D. Plaintiff Fails To State A Claim Against Officer Holley For Invasion of Privacy

Plaintiff also asserts a claim for Invasion of Privacy against Defendant Travis Holley (Doc. 12 at 10). Plaintiff alleges that all Defendants conspired to invade his privacy because they breached the duty of care not to make him a public person. Id. He contends that the Defendants, including Officer Holley, "report[ed] information that was not true, that was calculated to do him harm" (Doc. 12 at 10).

New Mexico recognizes that the tort of invasion of privacy is broken down into four categories: "(i) false light; (ii) intrusion [upon seclusion]; (iii) publication of private facts; and (iv) appropriation." Bhandari v. VHA Southwest Cmty. Health Corp., No. CIV 09-0932 JB/GBW, 2011 WL 1336512, at *18 (D.N.M. Mar. 30, 2011)(Browning, J.) (citing Moore v. Sun Pub. Corp., 118 N.M. 375, 382, 881 P.2d 735, 742 (Ct. App. 1994)). Based on Plaintiff's allegations that Officer Holley had false information published with the intent to harm Plaintiff, publication of private facts and false light appear to be the only invasion of privacy categories implicated.

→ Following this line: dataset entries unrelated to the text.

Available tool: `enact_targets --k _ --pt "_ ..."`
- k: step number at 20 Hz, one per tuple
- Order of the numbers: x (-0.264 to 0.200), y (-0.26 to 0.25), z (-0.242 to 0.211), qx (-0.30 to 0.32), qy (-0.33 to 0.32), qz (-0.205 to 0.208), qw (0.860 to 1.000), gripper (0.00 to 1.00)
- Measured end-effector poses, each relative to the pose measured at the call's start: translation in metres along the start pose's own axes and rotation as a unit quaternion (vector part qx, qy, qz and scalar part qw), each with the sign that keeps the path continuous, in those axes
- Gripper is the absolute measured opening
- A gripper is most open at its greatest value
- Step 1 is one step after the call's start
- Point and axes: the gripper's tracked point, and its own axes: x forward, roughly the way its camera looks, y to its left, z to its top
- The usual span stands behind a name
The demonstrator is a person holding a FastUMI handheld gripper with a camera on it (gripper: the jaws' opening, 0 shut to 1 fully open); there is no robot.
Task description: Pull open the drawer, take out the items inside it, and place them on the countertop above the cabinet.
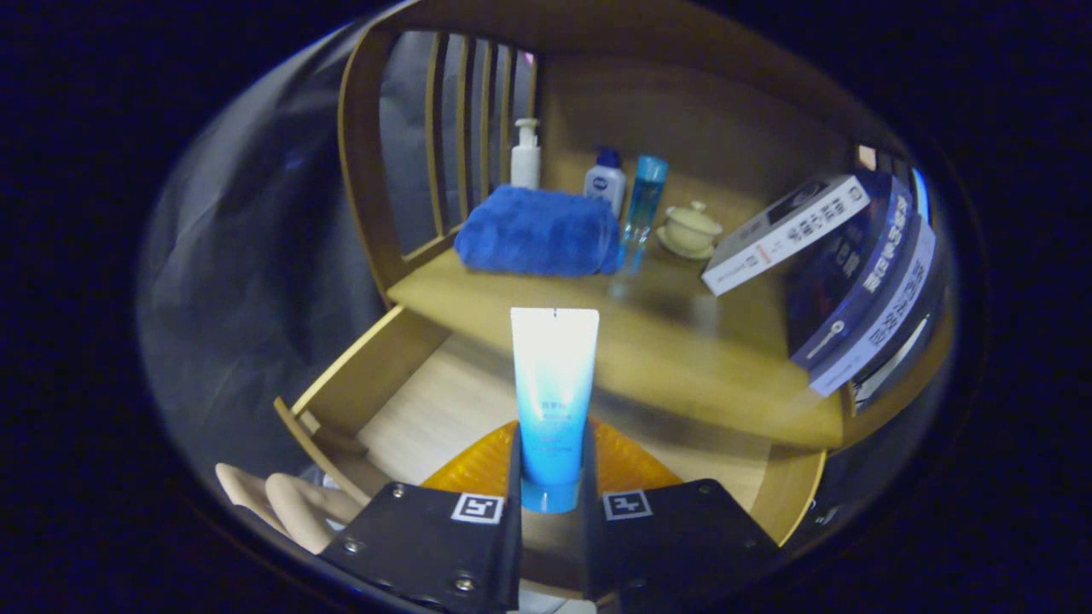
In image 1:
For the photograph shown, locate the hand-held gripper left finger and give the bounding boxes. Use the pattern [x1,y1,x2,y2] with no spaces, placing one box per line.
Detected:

One category of the tort of invasion of privacy that Plaintiff appears to allege against Officer Holley is the publication of private facts. Moore v. Sun Publishing Corp., 118 N.M. 375, 383 (Ct.App.1994). "The elements of this tort are public disclosure of private facts, disclosure which would be objectionable to a reasonable person, and a lack of legitimate pubic interest in the information. Fernandez-Wells v. Beauvais, 127 N.M. 487, 489 (citing W. Page Keeton et al., Prosser and Keeton on The Law of Torts § 117, at 856-57 (5th ed.1984); Restatement (Second) of Torts § 652D). It is well settled that there is "no constitutional right to privacy in information that is readily available to the public, including arrest records, judicial proceedings, and information contained in police reports." Nilson v. Layton City, 45 F.3d 369, 371 (10th Cir. 1995).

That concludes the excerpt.